Task item
Every entry needs to be repeated exactly, with nothing left out.
Provided data Block Start
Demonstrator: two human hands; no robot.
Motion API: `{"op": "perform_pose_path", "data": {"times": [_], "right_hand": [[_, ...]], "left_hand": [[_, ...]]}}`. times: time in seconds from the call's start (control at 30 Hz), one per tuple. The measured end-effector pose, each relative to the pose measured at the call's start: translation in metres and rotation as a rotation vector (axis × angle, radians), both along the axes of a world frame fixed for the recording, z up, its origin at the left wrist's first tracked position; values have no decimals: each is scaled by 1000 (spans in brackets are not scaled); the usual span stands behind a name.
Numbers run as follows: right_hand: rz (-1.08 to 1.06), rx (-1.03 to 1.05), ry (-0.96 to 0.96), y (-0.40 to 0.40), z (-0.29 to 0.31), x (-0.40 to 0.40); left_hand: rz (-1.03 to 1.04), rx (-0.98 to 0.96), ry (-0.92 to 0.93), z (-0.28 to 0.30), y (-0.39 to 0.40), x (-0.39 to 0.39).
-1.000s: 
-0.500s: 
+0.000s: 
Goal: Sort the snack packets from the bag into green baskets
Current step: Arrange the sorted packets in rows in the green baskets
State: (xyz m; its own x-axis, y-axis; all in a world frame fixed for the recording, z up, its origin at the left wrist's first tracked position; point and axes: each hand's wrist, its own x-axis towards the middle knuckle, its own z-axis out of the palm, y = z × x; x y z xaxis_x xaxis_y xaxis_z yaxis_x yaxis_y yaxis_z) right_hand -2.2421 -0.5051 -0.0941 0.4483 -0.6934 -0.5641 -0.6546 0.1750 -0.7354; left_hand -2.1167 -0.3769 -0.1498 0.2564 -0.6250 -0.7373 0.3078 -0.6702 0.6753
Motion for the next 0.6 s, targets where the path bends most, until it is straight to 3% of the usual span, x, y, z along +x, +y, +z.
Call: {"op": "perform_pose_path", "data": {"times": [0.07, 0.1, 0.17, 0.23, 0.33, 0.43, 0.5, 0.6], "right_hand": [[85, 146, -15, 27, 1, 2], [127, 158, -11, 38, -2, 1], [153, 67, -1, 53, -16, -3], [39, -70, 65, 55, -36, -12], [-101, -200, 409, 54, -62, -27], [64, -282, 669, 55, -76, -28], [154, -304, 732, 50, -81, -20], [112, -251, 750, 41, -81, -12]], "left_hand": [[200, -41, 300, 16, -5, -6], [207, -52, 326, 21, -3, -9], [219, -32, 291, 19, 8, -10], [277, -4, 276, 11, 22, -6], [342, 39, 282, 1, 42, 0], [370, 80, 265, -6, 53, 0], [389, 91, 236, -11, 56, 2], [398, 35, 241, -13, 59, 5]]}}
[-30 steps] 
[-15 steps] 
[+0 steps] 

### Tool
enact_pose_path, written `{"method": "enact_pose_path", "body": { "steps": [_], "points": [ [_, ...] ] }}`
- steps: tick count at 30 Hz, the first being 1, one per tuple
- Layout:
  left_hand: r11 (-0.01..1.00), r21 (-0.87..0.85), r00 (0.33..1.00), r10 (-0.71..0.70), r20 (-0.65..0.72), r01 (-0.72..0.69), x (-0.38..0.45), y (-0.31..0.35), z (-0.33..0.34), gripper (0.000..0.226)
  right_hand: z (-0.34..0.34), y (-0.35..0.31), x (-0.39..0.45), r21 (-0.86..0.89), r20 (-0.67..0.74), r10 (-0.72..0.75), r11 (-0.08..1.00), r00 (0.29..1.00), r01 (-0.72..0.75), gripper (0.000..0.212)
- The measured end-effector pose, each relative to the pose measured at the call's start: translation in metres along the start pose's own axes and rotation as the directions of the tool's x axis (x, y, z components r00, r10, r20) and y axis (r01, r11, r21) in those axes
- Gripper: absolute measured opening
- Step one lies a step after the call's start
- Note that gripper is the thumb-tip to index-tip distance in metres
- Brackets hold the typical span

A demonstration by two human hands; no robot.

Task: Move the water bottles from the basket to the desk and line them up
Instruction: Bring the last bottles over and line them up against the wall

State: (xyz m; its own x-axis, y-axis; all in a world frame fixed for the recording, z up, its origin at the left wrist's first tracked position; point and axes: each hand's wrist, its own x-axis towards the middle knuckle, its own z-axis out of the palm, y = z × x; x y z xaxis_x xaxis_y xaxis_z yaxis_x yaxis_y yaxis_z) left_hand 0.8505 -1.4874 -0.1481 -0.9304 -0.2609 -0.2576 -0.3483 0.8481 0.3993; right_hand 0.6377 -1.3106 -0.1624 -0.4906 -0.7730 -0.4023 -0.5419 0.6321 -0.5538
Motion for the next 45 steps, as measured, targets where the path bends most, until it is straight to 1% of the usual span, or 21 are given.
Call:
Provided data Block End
Reply
Demonstrator: two human hands; no robot.
Motion API: `{"op": "perform_pose_path", "data": {"times": [_], "right_hand": [[_, ...]], "left_hand": [[_, ...]]}}`. times: time in seconds from the call's start (control at 30 Hz), one per tuple. The measured end-effector pose, each relative to the pose measured at the call's start: translation in metres and rotation as a rotation vector (axis × angle, radians), both along the axes of a world frame fixed for the recording, z up, its origin at the left wrist's first tracked position; values have no decimals: each is scaled by 1000 (spans in brackets are not scaled); the usual span stands behind a name.
Numbers run as follows: right_hand: rz (-1.08 to 1.06), rx (-1.03 to 1.05), ry (-0.96 to 0.96), y (-0.40 to 0.40), z (-0.29 to 0.31), x (-0.40 to 0.40); left_hand: rz (-1.03 to 1.04), rx (-0.98 to 0.96), ry (-0.92 to 0.93), z (-0.28 to 0.30), y (-0.39 to 0.40), x (-0.39 to 0.39).
-1.000s: 
-0.500s: 
+0.000s: 
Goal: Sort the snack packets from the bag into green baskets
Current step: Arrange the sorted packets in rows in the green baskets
State: (xyz m; its own x-axis, y-axis; all in a world frame fixed for the recording, z up, its origin at the left wrist's first tracked position; point and axes: each hand's wrist, its own x-axis towards the middle knuckle, its own z-axis out of the palm, y = z × x; x y z xaxis_x xaxis_y xaxis_z yaxis_x yaxis_y yaxis_z) right_hand -2.2421 -0.5051 -0.0941 0.4483 -0.6934 -0.5641 -0.6546 0.1750 -0.7354; left_hand -2.1167 -0.3769 -0.1498 0.2564 -0.6250 -0.7373 0.3078 -0.6702 0.6753
Motion for the next 0.6 s, targets where the path bends most, until it is straight to 3% of the usual span, x, y, z along +x, +y, +z.
Call: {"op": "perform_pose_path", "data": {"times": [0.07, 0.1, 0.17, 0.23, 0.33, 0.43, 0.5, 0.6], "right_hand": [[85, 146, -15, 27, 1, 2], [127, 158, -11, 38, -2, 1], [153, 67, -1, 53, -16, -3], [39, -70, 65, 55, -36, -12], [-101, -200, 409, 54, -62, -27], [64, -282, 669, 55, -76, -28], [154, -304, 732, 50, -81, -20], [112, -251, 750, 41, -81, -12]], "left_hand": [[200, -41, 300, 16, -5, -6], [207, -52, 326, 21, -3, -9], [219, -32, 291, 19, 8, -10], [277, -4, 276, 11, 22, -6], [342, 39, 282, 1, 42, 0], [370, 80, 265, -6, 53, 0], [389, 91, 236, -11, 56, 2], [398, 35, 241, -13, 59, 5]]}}
[-30 steps] 
[-15 steps] 
[+0 steps] 

### Tool
enact_pose_path, written `{"method": "enact_pose_path", "body": { "steps": [_], "points": [ [_, ...] ] }}`
- steps: tick count at 30 Hz, the first being 1, one per tuple
- Layout:
  left_hand: r11 (-0.01..1.00), r21 (-0.87..0.85), r00 (0.33..1.00), r10 (-0.71..0.70), r20 (-0.65..0.72), r01 (-0.72..0.69), x (-0.38..0.45), y (-0.31..0.35), z (-0.33..0.34), gripper (0.000..0.226)
  right_hand: z (-0.34..0.34), y (-0.35..0.31), x (-0.39..0.45), r21 (-0.86..0.89), r20 (-0.67..0.74), r10 (-0.72..0.75), r11 (-0.08..1.00), r00 (0.29..1.00), r01 (-0.72..0.75), gripper (0.000..0.212)
- The measured end-effector pose, each relative to the pose measured at the call's start: translation in metres along the start pose's own axes and rotation as the directions of the tool's x axis (x, y, z components r00, r10, r20) and y axis (r01, r11, r21) in those axes
- Gripper: absolute measured opening
- Step one lies a step after the call's start
- Note that gripper is the thumb-tip to index-tip distance in metres
- Brackets hold the typical span

A demonstration by two human hands; no robot.

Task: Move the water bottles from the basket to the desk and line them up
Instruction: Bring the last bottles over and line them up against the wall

State: (xyz m; its own x-axis, y-axis; all in a world frame fixed for the recording, z up, its origin at the left wrist's first tracked position; point and axes: each hand's wrist, its own x-axis towards the middle knuckle, its own z-axis out of the palm, y = z × x; x y z xaxis_x xaxis_y xaxis_z yaxis_x yaxis_y yaxis_z) left_hand 0.8505 -1.4874 -0.1481 -0.9304 -0.2609 -0.2576 -0.3483 0.8481 0.3993; right_hand 0.6377 -1.3106 -0.1624 -0.4906 -0.7730 -0.4023 -0.5419 0.6321 -0.5538
Motion for the next 45 steps, as measured, targets where the path bends most, until it is straight to 1% of the usual span, or 21 are given.
Call:

No additional answer text is required.